Sunday, February 17, 2019

Ahead of his time; ready for our time

One hundred and fifty years ago, the abolitionist and statesman Frederick Douglass addressed the question that underlies the POTUS's immigration panic: what kind of country is this? Who is it for? Douglass did what remains "an amazing job" envisioning what we still find difficult: this is a "composite nation."

Listen up:

We have for along time hesitated to adopt and may yet refuse to adopt, and carry out, the only principle which can solve that difficulty and give peace, strength and security to the Republic, and that is the principle of absolute equality.

We are a country of all extremes—, ends and opposites; the most conspicuous example of composite nationality in the world. Our people defy all the ethnological and logical classifications. In races we range all the way from black to white, with intermediate shades which, as in the apocalyptic vision, no man can name a number.

In regard to creeds and faiths, the condition is no better, and no worse. Differences both as to race and to religion are evidently more likely to increase than to diminish.
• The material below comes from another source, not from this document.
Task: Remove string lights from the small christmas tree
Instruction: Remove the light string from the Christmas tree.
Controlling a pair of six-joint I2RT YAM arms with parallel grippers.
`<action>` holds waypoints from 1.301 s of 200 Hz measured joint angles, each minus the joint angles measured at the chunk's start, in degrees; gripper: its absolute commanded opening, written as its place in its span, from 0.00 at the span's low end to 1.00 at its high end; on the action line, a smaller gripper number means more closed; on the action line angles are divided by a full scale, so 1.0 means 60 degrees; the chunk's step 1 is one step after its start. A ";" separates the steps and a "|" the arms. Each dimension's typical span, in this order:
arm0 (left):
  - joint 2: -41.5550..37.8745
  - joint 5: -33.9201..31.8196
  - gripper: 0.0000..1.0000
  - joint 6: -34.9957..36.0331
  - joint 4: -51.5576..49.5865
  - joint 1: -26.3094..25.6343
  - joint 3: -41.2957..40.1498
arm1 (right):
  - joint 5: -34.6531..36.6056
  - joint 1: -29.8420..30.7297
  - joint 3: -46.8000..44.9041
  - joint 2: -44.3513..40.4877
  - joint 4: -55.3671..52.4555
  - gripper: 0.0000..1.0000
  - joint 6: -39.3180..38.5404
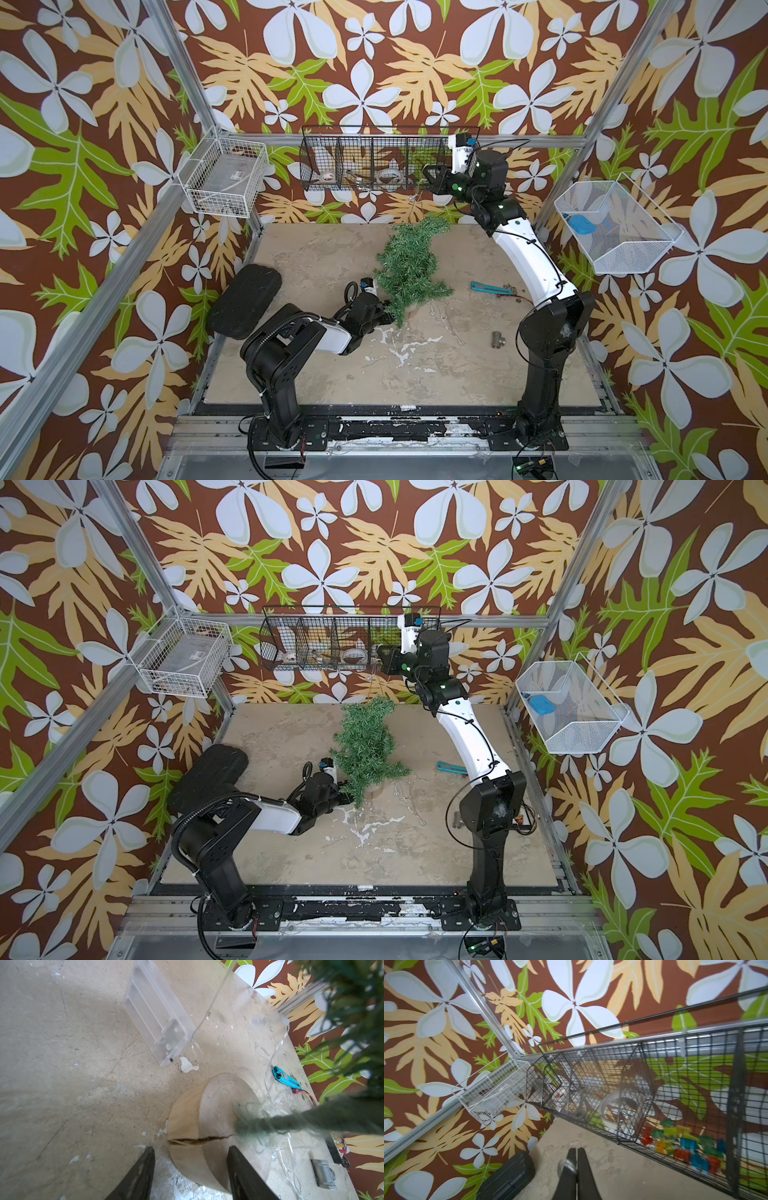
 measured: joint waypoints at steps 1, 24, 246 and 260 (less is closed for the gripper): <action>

Based on his observation of reality, he refused to be panicked by Chinese immigration; by his account, thousands of laborers were already resident, building the railroads.

... I believe that Chinese immigration on a large scale will yet be our irrepressible fact. The spirit of race pride will not always prevail. ... Assuming then that this immigration already has a foothold and will continue for many years to come, we have a new element in our national composition which is likely to exercise a large influence upon the thought and the action of the whole nation. ...

If this prospect alarmed his fellow citizens, they should get over it. He addresses the white portion of the U.S. population, but not them alone.

... There are such things in the world as human rights. They rest upon no conventional foundation, but are external, universal, and indestructible. Among these, is the right of locomotion; the right of migration; the right which belongs to no particular race, but belongs alike to all and to all alike. It is the right you assert by staying here, and your fathers asserted by coming here. It is this great right that I assert for the Chinese and Japanese, and for all other varieties of men equally with yourselves, now and forever. I know of no rights of race superior to the rights of humanity, and when there is a supposed conflict between human and national rights, it is safe to go to the side of humanity. I have great respect for the blue eyed and light haired races of America. They are a mighty people. In any struggle for the good things of this world they need have no fear. They have no need to doubt that they will get their full share.

But I reject the arrogant and scornful theory by which they would limit migratory rights, or any other essential human rights to themselves, and which would make them the owners of this great continent to the exclusion of all other races of men.

I want a home here not only for the negro, the mulatto and the Latin races; but I want the Asiatic to find a home here in the United States, and feel at home here, both for his sake and for ours. Right wrongs no man. If respect is had to majorities, the fact that only one fifth of the population of the globe is white, the other four fifths are colored, ought to have some weight and influence in disposing of this and similar questions. It would be a sad reflection upon the laws of nature and upon the idea of justice, to say nothing of a common Creator, if four fifths of mankind were deprived of the rights of migration to make room for the one fifth. ...

... The grand right of migration and the great wisdom of incorporating foreign elements into our body politic, are founded not upon any genealogical or archeological theory, however learned, but upon the broad fact of a common human nature.

For Douglass, free migration was a right arising out of humanity itself.

I've just learned that the Episcopal Church Calendar remembers the prophetic witness of Frederick Douglass on Wednesday, February 20.